Likewise, Blacks see Old Age Survivors and Disability Insurance Program, popularly known as Social Security, as an entitlement forced into place during a period when “bigots” wanted to run things. And against the odds, a well respected Franklin Roosevelt was able to established needed protection for the public from the economic fears of old age, sickness, accident, and unemployment. As its original name suggest, African Americans believe the insurance program was created to do much more than provide an old age benefit.

Wangstas (whites and uh oh oreos) are extremely white persons who attempt to be “gangsta” (cool with Black people) in order to “pimp out.” They dress, speak and act for all practical purposes as a African Americans aside from the fact that they are not. Normally they are hated by the fam for being fake.

The White House and its oreos who support overhauling Social Security have launched a highly targeted campaign to convince Black people that President Bush’s plan to create private investment accounts will have special benefits for them. The ghetto fab element about the GOP message to African Americans: “The shorter life expectancy of Black males means Social Security in its current form is not a favorable deal.”

Proponents of privatizing social security who claim no group has as much at stake in the debate over reform as African Americans, in fact, are right. Black families of workers who become disabled or die are much more likely than their Caucasian counterparts to be dependent on the grip available from disability and/or survivor benefits. Blacks make up 12 percent of the U.S. population, but 23 percent of African American children receive survivor benefits, and 18 percent of the community are disability beneficiaries.

Although the wangstas are making a special effort to appeal to the strizzeet with the 21st Century Mayflower Compact, the “lower life expectancies” illusion appears to reached every one except the African American senior. Their attempt to focus on a very narrow element of the system (current program based on longevity is unfair) is misplaced and doesn’t gain cool points. What the oreos fail to realize is their attempt to be “down” for da brothas... is just “gosh-darn” obnoxious (using their vernacular) and another clue identifying the new face of segregation.

“A’ight?”

Social Security is an insurance program that protects workers and their families against the income loss that occurs when a worker retires, becomes disabled, or dies. All workers will eventually either grow too old to compete in the labor market, become disabled, or die. President Roosevelt created the program to insure all workers and their families against these universal risks, while spreading the costs and benefits of that insurance protection among the entire workforce.

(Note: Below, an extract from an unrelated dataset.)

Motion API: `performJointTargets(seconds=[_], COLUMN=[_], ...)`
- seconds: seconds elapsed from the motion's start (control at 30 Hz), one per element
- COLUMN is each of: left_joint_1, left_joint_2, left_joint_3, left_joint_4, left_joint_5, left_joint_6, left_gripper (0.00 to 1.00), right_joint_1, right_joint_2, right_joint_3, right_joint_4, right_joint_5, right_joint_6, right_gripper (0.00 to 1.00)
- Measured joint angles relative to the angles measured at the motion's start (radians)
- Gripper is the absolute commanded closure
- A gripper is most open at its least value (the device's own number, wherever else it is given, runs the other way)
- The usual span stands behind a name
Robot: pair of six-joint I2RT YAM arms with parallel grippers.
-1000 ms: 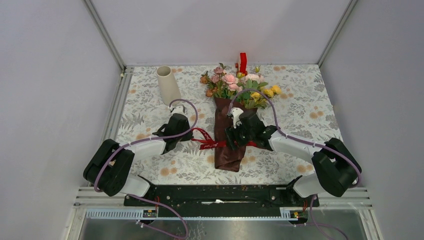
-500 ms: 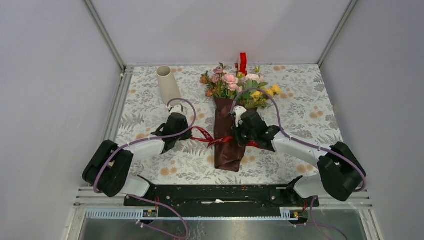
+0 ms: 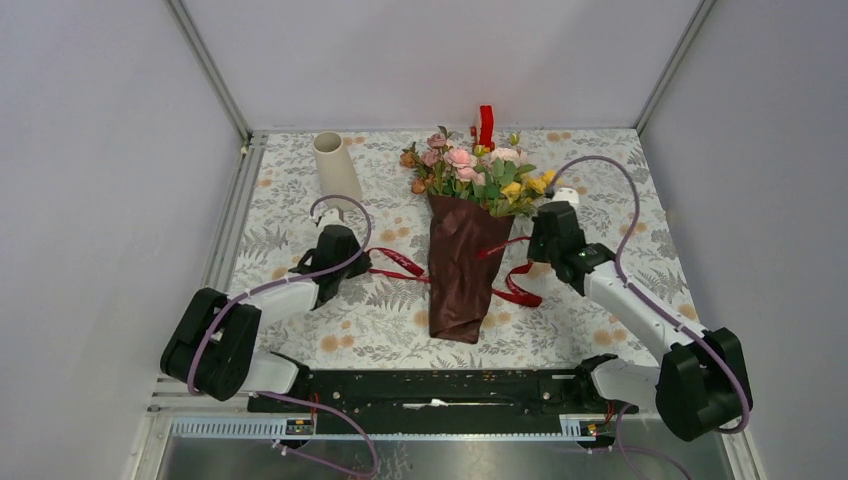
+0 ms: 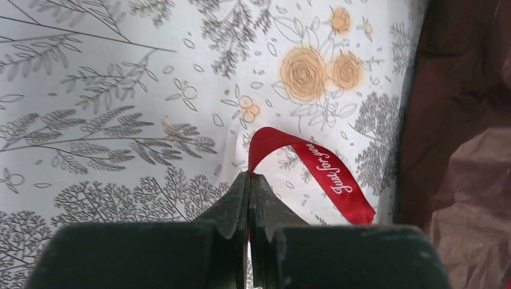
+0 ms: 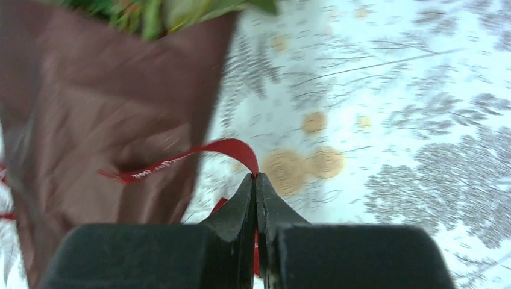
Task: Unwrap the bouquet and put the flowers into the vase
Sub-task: Untie the ribbon from the wrapping paper.
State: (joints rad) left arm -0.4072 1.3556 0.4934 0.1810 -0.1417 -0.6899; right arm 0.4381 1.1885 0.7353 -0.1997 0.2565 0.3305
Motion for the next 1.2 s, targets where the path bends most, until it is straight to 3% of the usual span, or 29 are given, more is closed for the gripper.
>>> performJointTargets(seconds=[0.47, 0.7, 1.0, 1.07, 1.1, 1.17, 1.2], left_joint_1=[0.114, 0.121, 0.153, 0.159, 0.162, 0.165, 0.166], left_joint_2=[0.053, -0.056, -0.119, -0.119, -0.119, -0.119, -0.119], left_joint_3=[0.050, -0.039, -0.086, -0.098, -0.109, -0.129, -0.138], left_joint_4=[0.055, 0.077, 0.059, 0.064, 0.068, 0.067, 0.066], left_joint_5=[-0.022, -0.123, -0.179, -0.179, -0.179, -0.176, -0.172], left_joint_6=[-0.067, -0.143, -0.175, -0.180, -0.184, -0.183, -0.191], left_gripper=[1.00, 1.00, 0.98, 0.87, 0.74, 0.48, 0.35], right_joint_1=[-0.377, -0.422, -0.506, -0.519, -0.526, -0.534, -0.537], right_joint_2=[0.060, 0.058, 0.098, 0.120, 0.129, 0.133, 0.133], right_joint_3=[0.054, 0.052, 0.049, 0.049, 0.049, 0.049, 0.049], right_joint_4=[-0.045, -0.079, -0.091, -0.104, -0.111, -0.114, -0.116], right_joint_5=[0.093, 0.269, 0.357, 0.356, 0.351, 0.345, 0.341], right_joint_6=[0.151, 0.278, 0.331, 0.338, 0.341, 0.347, 0.344], right_gripper=[1.00, 1.00, 0.99, 0.84, 0.74, 0.41, 0.32])
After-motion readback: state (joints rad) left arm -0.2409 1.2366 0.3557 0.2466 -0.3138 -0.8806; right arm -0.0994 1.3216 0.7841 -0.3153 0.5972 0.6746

It is a “pay as you go” program, which means the Federal Insurance Contribution Act (FICA) payroll tax paid by today’s workers are not set aside to pay their own benefits down the road, but rather go to pay the benefits of current recipients. The tax isn’t progressive. The low-wage workers receive a greater percentage of pre-retirement earnings from the program than higher-wage workers. And, in the 1980's, Congress passed reforms to raise extra tax revenues above and beyond the current need and set up a trust fund to hold a reserve.

As was the case when the program was established, higher-wage workers still oppose the social nature of the program. They argue low rates of return as a reason to switch from the current “pay-as-you-go” system to one in which individual workers claim their own contribution and decide where and how to invest it. In short, rather than sharing the risk across the entire workforce to ensure that all workers and their families are protected from old age, disability, and death, higher-wage workers want to enable opportunity to reap gains from private investment without having to help protect lower-wage workers from their disproportionate risks.

Allowing high-wage workers (who are more likely to live long enough to retire) opportunity to opt out of the general risk pool and devote all their money to retirement without having to cover the risk of those who may become disabled or die, is da fo’ shizzle identifying the republican party’s desire to return to a segregated society.

Roosevelt’s benefit formula currently in place intentionally helps low income earners. Lifetime earnings directly factor into the formula. And, thirty-five percent of Black workers born between 1931 and 1940 had lifetime earnings that fell into the bottom fifth of earnings received by workers born in these years. African Americans’ median earnings (working-age in jobs covered by Social Security in 2002) were about $21,200, compared to $28,400 for all working-age people.

HNIC, president Bush, does acknowledge the difficulty Blacks will have in accumulating enough savings in their individual accounts to provide for a secure retirement once the progressivity of the current system is eliminated. However, he has only suggested allowing lower-income workers to place higher portions of their income into the uncertainties of investment accounts (creating even more risk).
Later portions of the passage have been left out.